As the principal figure in this complex theological tradition, Hofmann's significance resides in his response to what is perhaps the premiere question of modern Christian theology: What is the proper relation of Christian faith and experience to historical knowledge? On the one hand, as a post-Enlightenment theologian, Hofmann struggled to interpret an historically-oriented faith in response to the nature of history and the critical methods used by historians when they conduct historical investigation. On the other hand, as a post-Enlightenment theologian of faith, Hofmann was concerned to define the nature and basis of Christian faith itself. How, if at all, are God, personal faith, and history related?
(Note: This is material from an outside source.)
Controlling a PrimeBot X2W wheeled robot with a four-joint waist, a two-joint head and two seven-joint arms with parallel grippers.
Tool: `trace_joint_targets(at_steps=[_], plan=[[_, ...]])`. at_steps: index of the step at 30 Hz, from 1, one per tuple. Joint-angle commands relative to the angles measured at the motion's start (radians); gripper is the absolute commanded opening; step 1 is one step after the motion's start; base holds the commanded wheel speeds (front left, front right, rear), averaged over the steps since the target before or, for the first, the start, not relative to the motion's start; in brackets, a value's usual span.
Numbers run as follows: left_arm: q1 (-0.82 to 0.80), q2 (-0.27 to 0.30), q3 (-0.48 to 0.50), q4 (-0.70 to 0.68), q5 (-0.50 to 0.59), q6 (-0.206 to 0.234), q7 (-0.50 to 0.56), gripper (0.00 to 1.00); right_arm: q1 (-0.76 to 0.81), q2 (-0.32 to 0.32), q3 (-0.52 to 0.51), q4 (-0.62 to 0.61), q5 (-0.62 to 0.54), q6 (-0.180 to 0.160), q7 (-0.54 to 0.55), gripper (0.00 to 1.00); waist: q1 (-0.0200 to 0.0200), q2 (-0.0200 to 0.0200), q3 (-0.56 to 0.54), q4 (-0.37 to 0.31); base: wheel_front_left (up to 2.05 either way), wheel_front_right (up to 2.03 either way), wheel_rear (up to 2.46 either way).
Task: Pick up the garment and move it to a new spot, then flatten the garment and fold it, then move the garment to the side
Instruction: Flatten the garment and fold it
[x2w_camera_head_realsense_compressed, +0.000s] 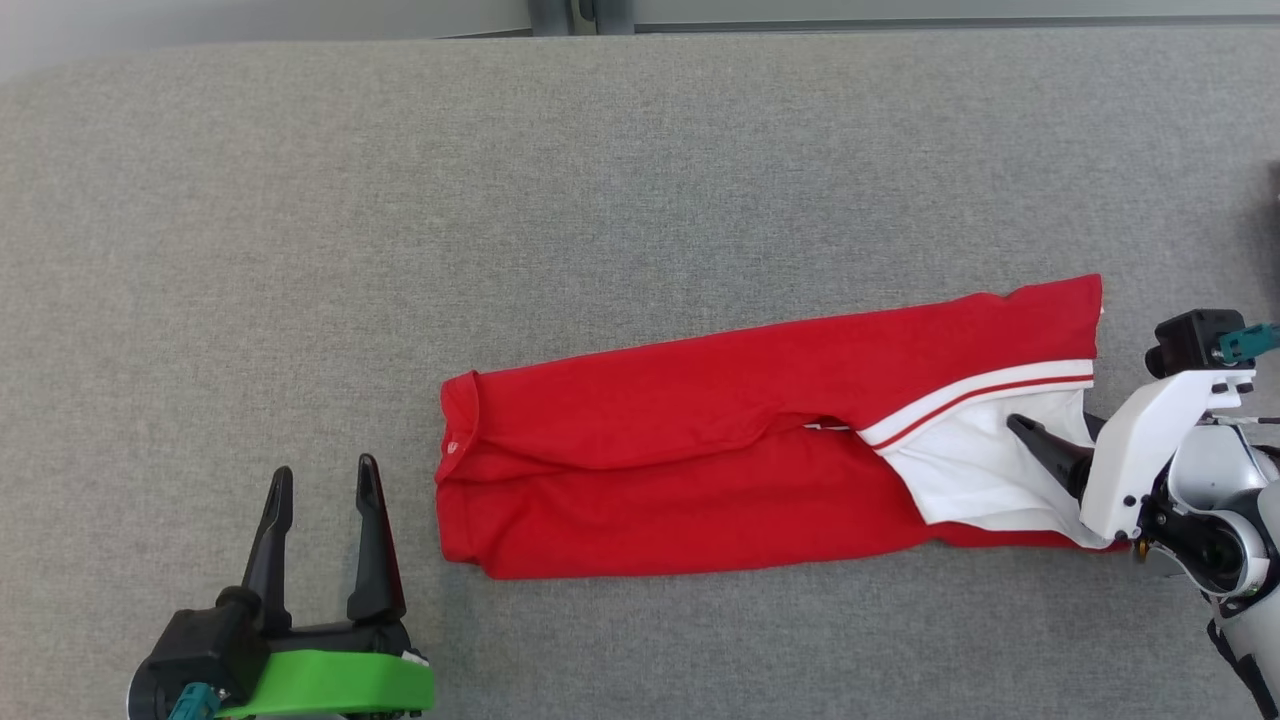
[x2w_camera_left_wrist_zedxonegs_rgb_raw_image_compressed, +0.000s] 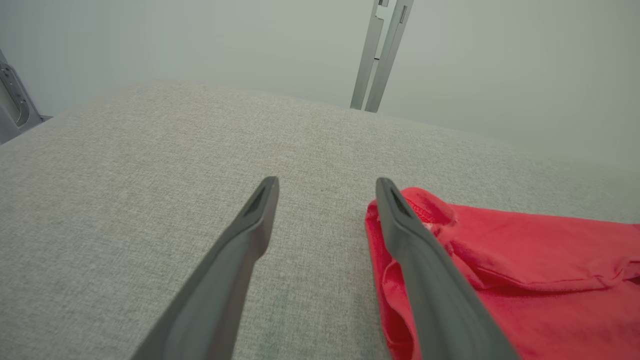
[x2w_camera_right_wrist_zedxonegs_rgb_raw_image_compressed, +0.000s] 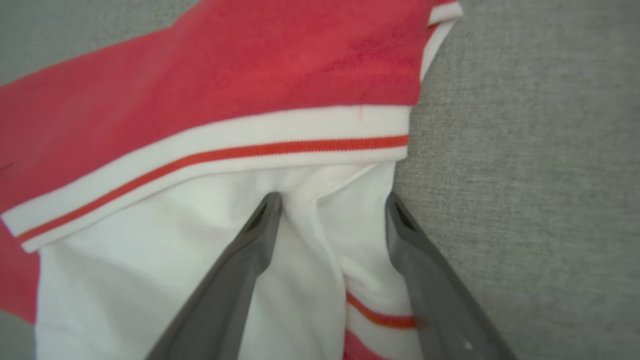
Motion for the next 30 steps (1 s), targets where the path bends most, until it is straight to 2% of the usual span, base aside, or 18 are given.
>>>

The publication of David Friedrich Strauss's Leben Jesu in 1835 heightened Hofmann's awareness of the crisis that critical-historical consciousness posed for faith in Jesus Christ. As a serious student of history he knew it was impossible for the Christian scholar simply to turn a blind eye on historical scholarship and take refuge in a traditional scholastic-orthodox doctrine of scriptural inspiration and infallibility, as the Berlin biblicist E. Hengstenberg had done. For Hofmann the problem was how to interpret the basic "facts" of biblical revelation correctly without succumbing either to "unhistorical" biblicism/dogmatism or to the radical skepticism of historicism (Historismus).
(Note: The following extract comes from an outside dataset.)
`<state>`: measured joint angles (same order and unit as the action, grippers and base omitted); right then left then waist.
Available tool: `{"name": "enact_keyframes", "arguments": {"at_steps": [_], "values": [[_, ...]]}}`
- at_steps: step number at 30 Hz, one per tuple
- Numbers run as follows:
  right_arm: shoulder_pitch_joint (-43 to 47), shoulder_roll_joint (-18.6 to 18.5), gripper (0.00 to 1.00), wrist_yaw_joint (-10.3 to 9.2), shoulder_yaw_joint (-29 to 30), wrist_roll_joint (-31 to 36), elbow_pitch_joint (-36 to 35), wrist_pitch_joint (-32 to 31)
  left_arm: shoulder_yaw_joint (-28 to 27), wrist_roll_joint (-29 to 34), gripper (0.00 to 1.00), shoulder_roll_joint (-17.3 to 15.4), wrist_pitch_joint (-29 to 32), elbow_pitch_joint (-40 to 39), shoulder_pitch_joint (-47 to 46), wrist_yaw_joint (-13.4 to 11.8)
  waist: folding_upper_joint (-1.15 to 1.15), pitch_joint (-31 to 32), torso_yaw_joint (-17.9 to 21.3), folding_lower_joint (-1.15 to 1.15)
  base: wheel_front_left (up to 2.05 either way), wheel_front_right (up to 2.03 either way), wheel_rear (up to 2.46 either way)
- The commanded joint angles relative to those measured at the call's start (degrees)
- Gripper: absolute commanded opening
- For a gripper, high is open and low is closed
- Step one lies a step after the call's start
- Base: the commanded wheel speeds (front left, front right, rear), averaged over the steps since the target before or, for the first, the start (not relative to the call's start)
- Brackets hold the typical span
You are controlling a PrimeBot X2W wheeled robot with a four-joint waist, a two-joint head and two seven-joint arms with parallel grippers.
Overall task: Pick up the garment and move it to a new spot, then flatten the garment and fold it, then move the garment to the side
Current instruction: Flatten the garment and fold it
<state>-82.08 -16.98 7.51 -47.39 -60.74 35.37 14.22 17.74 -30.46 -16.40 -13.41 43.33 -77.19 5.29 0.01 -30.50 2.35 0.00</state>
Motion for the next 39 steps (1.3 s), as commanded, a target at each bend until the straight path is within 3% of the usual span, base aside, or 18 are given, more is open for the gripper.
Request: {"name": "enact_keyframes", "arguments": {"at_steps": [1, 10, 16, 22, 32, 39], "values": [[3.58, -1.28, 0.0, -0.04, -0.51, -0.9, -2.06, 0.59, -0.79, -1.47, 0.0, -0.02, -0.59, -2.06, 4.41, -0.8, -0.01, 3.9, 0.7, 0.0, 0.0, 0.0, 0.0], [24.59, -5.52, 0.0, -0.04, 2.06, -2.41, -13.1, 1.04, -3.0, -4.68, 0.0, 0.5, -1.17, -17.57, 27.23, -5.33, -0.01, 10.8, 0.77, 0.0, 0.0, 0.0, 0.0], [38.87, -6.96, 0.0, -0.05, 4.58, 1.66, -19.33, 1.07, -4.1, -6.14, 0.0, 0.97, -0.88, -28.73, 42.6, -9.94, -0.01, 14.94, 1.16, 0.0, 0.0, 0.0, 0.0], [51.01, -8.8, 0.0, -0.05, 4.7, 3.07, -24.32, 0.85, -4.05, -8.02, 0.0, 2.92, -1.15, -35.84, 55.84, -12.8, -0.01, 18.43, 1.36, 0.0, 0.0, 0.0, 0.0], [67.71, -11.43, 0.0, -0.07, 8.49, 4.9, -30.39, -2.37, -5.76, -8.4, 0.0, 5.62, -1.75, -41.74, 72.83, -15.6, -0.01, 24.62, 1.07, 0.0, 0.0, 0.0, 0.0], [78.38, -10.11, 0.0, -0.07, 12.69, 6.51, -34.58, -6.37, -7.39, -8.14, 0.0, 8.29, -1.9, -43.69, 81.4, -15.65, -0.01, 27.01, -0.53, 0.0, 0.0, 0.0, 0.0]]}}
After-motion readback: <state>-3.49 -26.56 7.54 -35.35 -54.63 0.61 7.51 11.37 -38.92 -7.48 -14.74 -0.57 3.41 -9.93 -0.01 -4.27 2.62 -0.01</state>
In view of these problems, he sought to understand and express his Christian faith by means of a theological method that would correlate a systematic analysis of the Christian experience of baptismal/ecclesial regeneration and personal faith with an historical investigation of the Christian scriptures. He thought that by articulating the unity between experiential faith and historical investigation he could continue “to teach the old truth but in a new way."
A number of recent historians and philosophers of hermeneutics, both philosophical and theological, have concluded that Hofmann helped to provide a positive re-orientation for all later hermeneutical discussion. According to Joachim Wach and Hans-Georg Gadamer, Hofmann's unique understanding of the "hermeneutical circle" correctly acknowledged that the interpreter's own faith commitments deeply shape the interpreter's understanding of whatever he/she is seeking to understand. In other words, the interpreter's "pre-understanding" of the text significantly informs his/her "post-understanding."
In my library is a copy of Hofmann's Der Schriftbeweis that was once owned and well-used by the Yale Bible scholar, Brevard Childs. The marginalia in this copy show that Hofmann was a big influence on Childs' understandings of the nature of the biblical canon. This is yet further proof that the Erlanger's influence has extended far beyond his native land and time.
Happy Birthday, J. C. K.!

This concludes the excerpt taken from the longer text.